Me: “Hey, [math major], do you know how to do [something from a recent course]?”

Student B: “No.”

Me, two days later: “Hey, do you know how to do it now?”

Student B: “Yeah, sure, let me show you…”

      The above is a conversation I have with students who graduate, on time. A huge part of wanting to know things is not wanting to be ignorant of things. When a real student, a scholar, doesn’t know something, something that should be within his grasp, he does something about it: he learns. These are the people for whom higher education, as it’s supposed to be, is for.

      Granted, it still exists for such people, but so much of higher education today is for coddling of students. So many people come to campus and are asked “Can you check a box qualifying for student loans?” and it’s the only question they are asked. It’s the wrong question, by far. The question we should ask incoming students is “Do you want to learn?”

     Instead of emphasizing how the campus is set up for learning, our administrators show off the climbing walls, brag about the winning sportsball teams and, bottom line, attract way too many who come on campus for the wrong reason.

      I don’t want to come across as elitist here, everyone who honestly wants an education should be allowed to pursue it (and, hey, our library system and internet are great ways to get it), but the sheer greed of administration in attracting any warm bodies possible is now bordering on the ridiculous.

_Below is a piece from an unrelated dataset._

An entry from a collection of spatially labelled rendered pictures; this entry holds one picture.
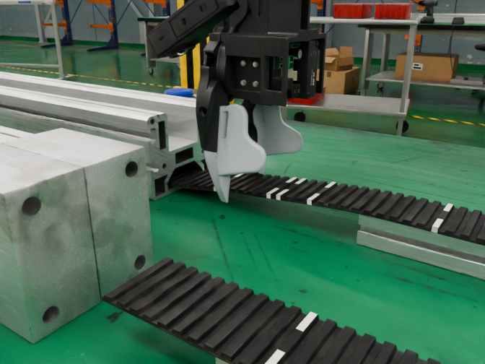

     How bad is it? Consider Community College of Philadelphia’s latest attempt to suck more people into the system:

       Is this really the way to attract students? According to official stats, this so-called “2 year” school has a 2 year graduation rate of 0.7%. Granted, I’ve seen worse at other fake state schools…but the issue I have isn’t the amazingly bad graduation, it’s the emphasis on growth over everything else, even when it’s very, very, clear the “community” school is harming the community. It’s disgusting that growth is the only metric.

     “I went to college so I could get a chance at some football tickets. Woo!”

--seriously, attracting this type of student may be a factor in the school’s 0.7% graduation rate. Why don’t any administrators, with their Ph.D.s in Leadership and Integrity, understand this possibility?

      Our higher education system, already grown beyond all sanity, has a problem. We’ve squandered all the wealth from the skyrocketing tuition, and overbuilt to the point that now most every school must grow, grow, grow, merely to just barely stay afloat.

      But there’s no longer a pool of indoctrinated applicants, the system has already got those, and now depends on getting more very year. Now our schools must pursue the kids who resisted the indoctrination, and tempt then in other places.

     “I went to college so I could get a toaster!”

     In olden days, when banks had to attract customers (instead of just being handed gargantuan sums of fiat money from the government), they offered strange things to get people to sign up for a savings account (note for younger readers: in olden days, it was a decent idea to save money in a bank, to get a return, as opposed to nowadays where’s it’s pure idiocy to do so).

     A checking account isn’t a lifetime commitment, however. College, or at least education is, and I’m not even touching on student loans here. Our institutions of higher education are now scrape, scrape, scraping the bottom of the barrel, at the point now where our colleges honestly believe: 

“If you want a couple of free football tickets, then, YES, you are college material!”

     If people only knew that sub-1% graduation rates are common at our community colleges, I suspect there’d be rioting. Unfortunately, not nearly enough people know this, and, more importantly, the "leaders" of these institutions don’t care.


1.     1.  I didn’t want to put the exact question there because it’d be a bit of a distraction, but usually it’s technical but easy enough for someone taking the course, for example, “How to show that the kernel of a homomorphism is a subgroup?” or “How to calculate area of a region with a line integral?”…the kind of thing you can look up easily enough, even if you missed class that day.